### Task details
An exact reproduction of the lines from the one with "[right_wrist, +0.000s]" to the end of the data below is required. No other lines may be included.

### Data excerpt
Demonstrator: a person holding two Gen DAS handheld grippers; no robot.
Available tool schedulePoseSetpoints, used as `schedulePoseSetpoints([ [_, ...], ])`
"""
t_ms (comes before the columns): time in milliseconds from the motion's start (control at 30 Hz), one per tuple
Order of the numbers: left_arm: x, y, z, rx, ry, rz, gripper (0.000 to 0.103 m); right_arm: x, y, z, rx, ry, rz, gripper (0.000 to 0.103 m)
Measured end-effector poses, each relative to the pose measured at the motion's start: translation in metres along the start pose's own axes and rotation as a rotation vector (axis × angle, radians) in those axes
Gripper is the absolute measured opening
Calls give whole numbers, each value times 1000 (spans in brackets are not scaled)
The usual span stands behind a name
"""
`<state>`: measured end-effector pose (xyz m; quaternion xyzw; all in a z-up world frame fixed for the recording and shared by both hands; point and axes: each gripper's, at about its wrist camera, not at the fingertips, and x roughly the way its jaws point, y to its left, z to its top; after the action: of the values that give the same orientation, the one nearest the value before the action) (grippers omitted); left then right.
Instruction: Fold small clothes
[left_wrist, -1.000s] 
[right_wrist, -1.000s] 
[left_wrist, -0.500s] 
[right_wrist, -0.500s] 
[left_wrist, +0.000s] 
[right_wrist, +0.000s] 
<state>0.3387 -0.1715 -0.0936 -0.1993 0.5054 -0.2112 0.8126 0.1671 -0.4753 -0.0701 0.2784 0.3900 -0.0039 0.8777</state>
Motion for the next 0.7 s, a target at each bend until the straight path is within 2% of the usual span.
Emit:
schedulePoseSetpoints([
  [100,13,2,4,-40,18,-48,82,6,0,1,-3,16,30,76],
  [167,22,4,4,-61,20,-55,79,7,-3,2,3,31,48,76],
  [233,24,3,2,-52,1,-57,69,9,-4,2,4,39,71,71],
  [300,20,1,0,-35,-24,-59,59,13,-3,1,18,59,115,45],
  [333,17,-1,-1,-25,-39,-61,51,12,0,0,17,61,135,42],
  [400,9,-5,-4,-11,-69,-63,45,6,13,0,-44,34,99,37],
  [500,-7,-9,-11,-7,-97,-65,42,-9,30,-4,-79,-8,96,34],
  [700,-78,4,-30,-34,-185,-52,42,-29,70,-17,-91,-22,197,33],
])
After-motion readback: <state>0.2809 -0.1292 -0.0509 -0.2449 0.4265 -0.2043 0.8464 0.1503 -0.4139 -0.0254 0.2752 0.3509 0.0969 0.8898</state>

### Final answer
[right_wrist, +0.000s] 
<state>0.3387 -0.1715 -0.0936 -0.1993 0.5054 -0.2112 0.8126 0.1671 -0.4753 -0.0701 0.2784 0.3900 -0.0039 0.8777</state>
Motion for the next 0.7 s, a target at each bend until the straight path is within 2% of the usual span.
Emit:
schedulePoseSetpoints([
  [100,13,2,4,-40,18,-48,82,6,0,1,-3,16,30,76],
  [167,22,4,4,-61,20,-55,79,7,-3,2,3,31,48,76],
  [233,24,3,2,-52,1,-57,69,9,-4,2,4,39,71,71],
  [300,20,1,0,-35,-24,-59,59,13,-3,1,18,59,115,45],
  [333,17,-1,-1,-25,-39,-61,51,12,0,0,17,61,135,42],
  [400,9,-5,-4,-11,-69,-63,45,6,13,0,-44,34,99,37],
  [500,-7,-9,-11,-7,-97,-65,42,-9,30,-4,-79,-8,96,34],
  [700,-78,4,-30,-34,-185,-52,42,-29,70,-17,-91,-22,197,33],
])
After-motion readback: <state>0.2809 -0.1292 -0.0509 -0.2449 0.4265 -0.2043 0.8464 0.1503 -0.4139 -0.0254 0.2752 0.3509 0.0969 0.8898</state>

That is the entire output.